Bunlar Anayasa’nın ruhunu ve Devlet organlarının görevlerini yaparken izleyecekleri ana yolu gösteren hükümlerdir. Bu bağlamda, kanunlarımızda terör suçu olarak gösterilmiş olan eylemlerden dolayı aranmakta veya yargılanmakta olan kişilerin, hatta somut olayda olduğu gibi suçun sabit olduğu kabul edilmiş olsa bile, milletvekili olmak ve TBMM’de bu sıfatla bulunmak için engel teşkil etmeyeceği görüş ve kabulü her ne gerekçeyle olursa olsun Anayasamızla, hukukumuzla bağdaşmamaktadır.

Anayasa’nın 153’üncü maddesinin son fıkrası uyarınca Resmi Gazetede yayımlanan Anayasa Mahkemesi kararlarının yasama, yürütme ve yargı organlarını, idare makamlarını, gerçek ve tüzelkişileri bağlayıcı niteliği bulunmakta, mutlaka uygulanması gerekmektedir. Uygulanmaması için sadece bir sebep olabilir, o da kararın bir suçun konusu olmasıdır. Yargıtay 3. Ceza Dairesi, bir hukuki değer ve geçerlilik izafe edilemeyeceği, Anayasa’nın 153’üncü maddesi kapsamında uygulanması gereken bir karar bulunmadığı görüşüyle Anayasa Mahkemesi'nin anılan kararına uyulmamasına karar verirken, aynı zamanda, Anayasa hükümlerini ihlal ettikleri ve kendilerine verilen yetki sınırlarını yasal olmayacak şekilde aştıklarından bahisle hak ihlalinin kabulü yönünde oy kullanan Anayasa Mahkemesi üyeleri hakkında suç duyurusunda bulunulmasına da karar vermiştir. Yani bu kararın hukuki bir yorum faaliyetiyle değil, görev gereklerinin bilinçli olarak aşılması suretiyle ve Anayasa aykırı olarak verildiği kanısındadır.

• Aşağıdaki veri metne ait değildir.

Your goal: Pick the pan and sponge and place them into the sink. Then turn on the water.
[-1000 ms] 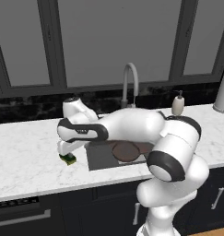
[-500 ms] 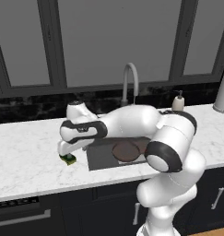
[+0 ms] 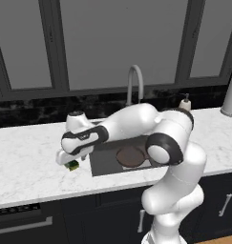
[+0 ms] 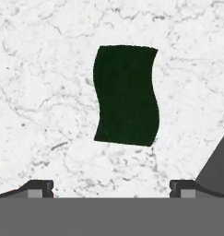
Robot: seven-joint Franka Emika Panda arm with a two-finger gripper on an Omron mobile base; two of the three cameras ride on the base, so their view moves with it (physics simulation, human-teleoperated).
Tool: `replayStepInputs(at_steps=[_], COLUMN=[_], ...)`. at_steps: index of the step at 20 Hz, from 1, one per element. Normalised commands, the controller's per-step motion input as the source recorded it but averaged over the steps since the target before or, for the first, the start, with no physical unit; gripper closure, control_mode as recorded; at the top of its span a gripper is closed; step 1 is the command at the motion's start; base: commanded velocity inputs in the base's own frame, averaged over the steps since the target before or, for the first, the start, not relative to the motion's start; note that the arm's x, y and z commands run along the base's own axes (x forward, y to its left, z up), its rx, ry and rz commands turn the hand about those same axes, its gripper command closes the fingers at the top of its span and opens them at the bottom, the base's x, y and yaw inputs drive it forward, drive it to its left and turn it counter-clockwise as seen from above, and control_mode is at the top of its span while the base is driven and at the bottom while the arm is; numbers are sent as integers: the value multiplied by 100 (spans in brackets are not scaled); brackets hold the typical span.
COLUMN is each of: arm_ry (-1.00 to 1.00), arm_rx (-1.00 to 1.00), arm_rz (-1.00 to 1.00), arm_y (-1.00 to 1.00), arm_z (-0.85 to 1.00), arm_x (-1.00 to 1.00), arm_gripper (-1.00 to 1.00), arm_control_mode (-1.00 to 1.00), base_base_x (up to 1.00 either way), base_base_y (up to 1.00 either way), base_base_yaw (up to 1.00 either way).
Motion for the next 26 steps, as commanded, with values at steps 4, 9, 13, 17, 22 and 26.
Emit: replayStepInputs(at_steps=[4,9,13,17,22,26], arm_ry=[0,0,0,0,0,0], arm_rx=[0,-1,-1,-2,0,0], arm_rz=[-5,-7,-7,-5,-2,-4], arm_y=[20,11,7,20,24,21], arm_z=[-24,-27,-27,-35,-39,-35], arm_x=[26,35,29,16,1,3], arm_gripper=[-100,-100,-100,-100,-100,100], arm_control_mode=[-100,-100,-100,-100,-100,-100], base_base_x=[0,0,0,0,0,0], base_base_y=[0,0,0,0,0,0], base_base_yaw=[0,0,0,0,0,0])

Özellikle bireysel başvuru yolunun açılmasıyla Anayasa Mahkemesi’nde yoğun bir iş yükü olduğu bilinmekte, karar verilmesi için yıllarca beklenmesi gerekmektedir. Anayasa Mahkemesi’nde Başkan’ının belirlediği gündemle görüşmeler yapılmakta, onun takdirine bağlı olarak öncelik belirlenmektedir. PKK terör örgütünün siyasi uzantısı olan ve Devletin ülkesi ve milletiyle bölünmez bütünlüğünü hedef almış olan HDP’nin kapatılması istemiyle açılan davanın iddianamesinin 2021 yılı Haziran ayında kabul edilmiş olmasına rağmen, bugüne kadar hala karar verilmemiş olması, dosyalar dolusu kanıtlara rağmen 540 milyon lira hazine yardımının bu partiye ödenmemesi için konulan tedbir kararının kaldırılması, Anayasa Mahkemesi’nin önceliklerinin belirlenmesinde ciddi bir gösterge niteliğindedir.

Sonuç olarak, iki yüksek mahkemenin birbirine uymayan iki kararı vardır. Yargı mensuplarından suç işlediği iddia edilenler hakkında izlenecek yol yasalarımızla bellidir. Fakat asıl görev yasama organınındır ve yüksek mahkemeler arasında bu tür çatışmalara yol açmayacak şekilde Anayasal ve yasal düzenlemeler yapılması gerekmektedir.